The Sunshine state started issuing licenses for growing hemp in April 2020, and by February 2021 there were 35,000 acres registered, with $270 million in income projected for the coming year, according to WCJB News in Gainesville.

Within the next few years, hemp farming in Florida is projected to grow to about half the size of the state’s citrus industry,” writes Regan McCarthy on the website of Miami’s WFSU Public Media, part of Florida State University. “Much of that growth is driven by CBD production.”

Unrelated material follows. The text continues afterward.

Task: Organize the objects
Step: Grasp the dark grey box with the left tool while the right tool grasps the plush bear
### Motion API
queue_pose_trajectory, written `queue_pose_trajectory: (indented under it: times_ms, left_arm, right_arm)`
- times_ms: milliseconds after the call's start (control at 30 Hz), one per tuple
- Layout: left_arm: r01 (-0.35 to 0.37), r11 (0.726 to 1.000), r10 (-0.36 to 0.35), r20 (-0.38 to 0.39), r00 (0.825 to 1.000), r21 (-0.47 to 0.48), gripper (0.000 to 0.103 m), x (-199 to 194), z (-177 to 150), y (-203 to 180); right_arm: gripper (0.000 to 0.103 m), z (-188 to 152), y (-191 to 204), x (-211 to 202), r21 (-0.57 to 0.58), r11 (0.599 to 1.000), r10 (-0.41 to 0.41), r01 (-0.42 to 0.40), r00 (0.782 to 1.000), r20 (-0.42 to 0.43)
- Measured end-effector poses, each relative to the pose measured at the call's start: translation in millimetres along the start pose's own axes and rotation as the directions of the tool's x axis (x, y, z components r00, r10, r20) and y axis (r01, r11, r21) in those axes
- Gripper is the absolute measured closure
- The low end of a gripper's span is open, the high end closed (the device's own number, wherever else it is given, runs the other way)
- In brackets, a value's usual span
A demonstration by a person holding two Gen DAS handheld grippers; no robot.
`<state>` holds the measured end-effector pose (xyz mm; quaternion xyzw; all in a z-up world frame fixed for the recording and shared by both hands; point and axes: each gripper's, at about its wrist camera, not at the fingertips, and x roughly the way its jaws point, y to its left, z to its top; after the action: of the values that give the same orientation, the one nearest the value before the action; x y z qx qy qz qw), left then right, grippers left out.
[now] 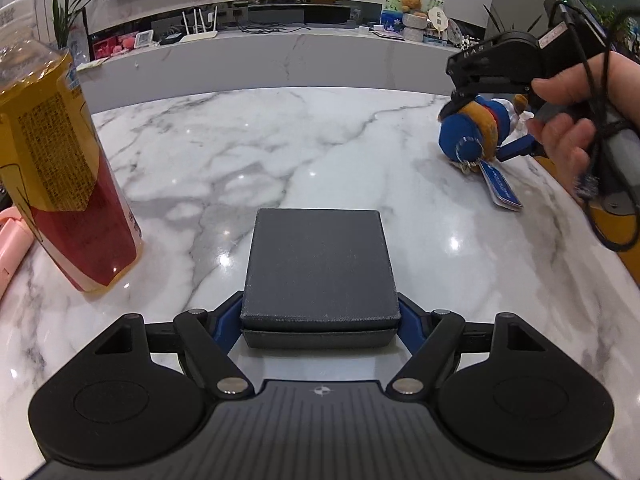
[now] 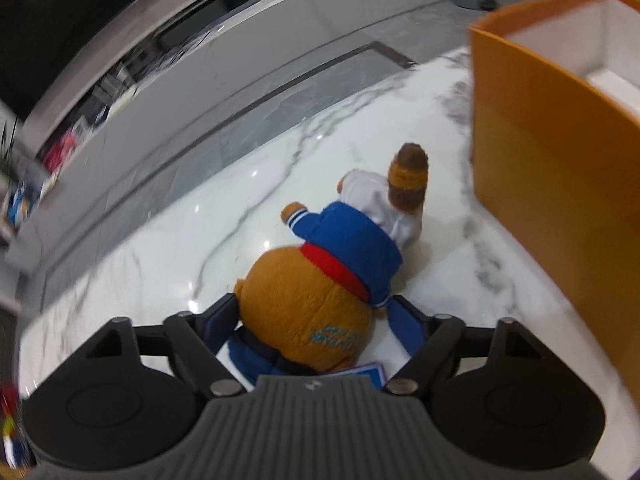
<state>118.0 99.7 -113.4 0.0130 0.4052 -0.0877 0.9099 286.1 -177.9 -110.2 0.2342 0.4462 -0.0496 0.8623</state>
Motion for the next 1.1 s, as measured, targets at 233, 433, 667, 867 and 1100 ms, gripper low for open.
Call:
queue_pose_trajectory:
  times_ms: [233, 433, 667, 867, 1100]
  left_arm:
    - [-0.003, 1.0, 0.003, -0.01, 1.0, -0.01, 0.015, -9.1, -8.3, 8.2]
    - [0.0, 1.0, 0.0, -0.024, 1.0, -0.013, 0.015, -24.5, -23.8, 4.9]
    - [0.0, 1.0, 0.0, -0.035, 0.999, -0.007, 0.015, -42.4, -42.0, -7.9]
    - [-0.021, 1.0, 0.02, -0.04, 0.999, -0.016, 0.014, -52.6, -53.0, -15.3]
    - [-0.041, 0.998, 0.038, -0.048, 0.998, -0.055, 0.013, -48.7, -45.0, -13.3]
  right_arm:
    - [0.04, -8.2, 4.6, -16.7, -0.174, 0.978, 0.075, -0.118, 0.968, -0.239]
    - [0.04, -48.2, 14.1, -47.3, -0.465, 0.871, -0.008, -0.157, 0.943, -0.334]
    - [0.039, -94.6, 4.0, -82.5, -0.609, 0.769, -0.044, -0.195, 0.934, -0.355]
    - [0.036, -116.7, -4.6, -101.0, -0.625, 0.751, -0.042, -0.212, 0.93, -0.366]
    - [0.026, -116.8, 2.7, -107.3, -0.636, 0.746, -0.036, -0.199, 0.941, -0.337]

McCarthy quotes Florida agricultural commissioner Nikki Fried, who said, “At this moment Florida has 22,078 licensed acres of hemp cultivation after just seven months.

This acreage is very similar to three of Florida’s key crops—tomatoes, watermelon, and snap peas—and is double of what the state has in production for strawberries. (Note that acreage rose from 22,078 to 35,000 in about a month.)

In many cases, hemp has replaced permanent crops in Florida, including citrus and blueberries.

“We’re talking about citrus groves that weren’t producing,” says Florida cannabis director Holly Bell, “so those are being dug up and the land is being repurposed to bring in revenue and create new jobs.”

Some blueberry growers who were struggling as a result of increased competition from Mexico have also turned to hemp.

Hemp has an enormous number of uses, such as for textiles and even for paper, but markets are limited by a lack of facilities for producing these products.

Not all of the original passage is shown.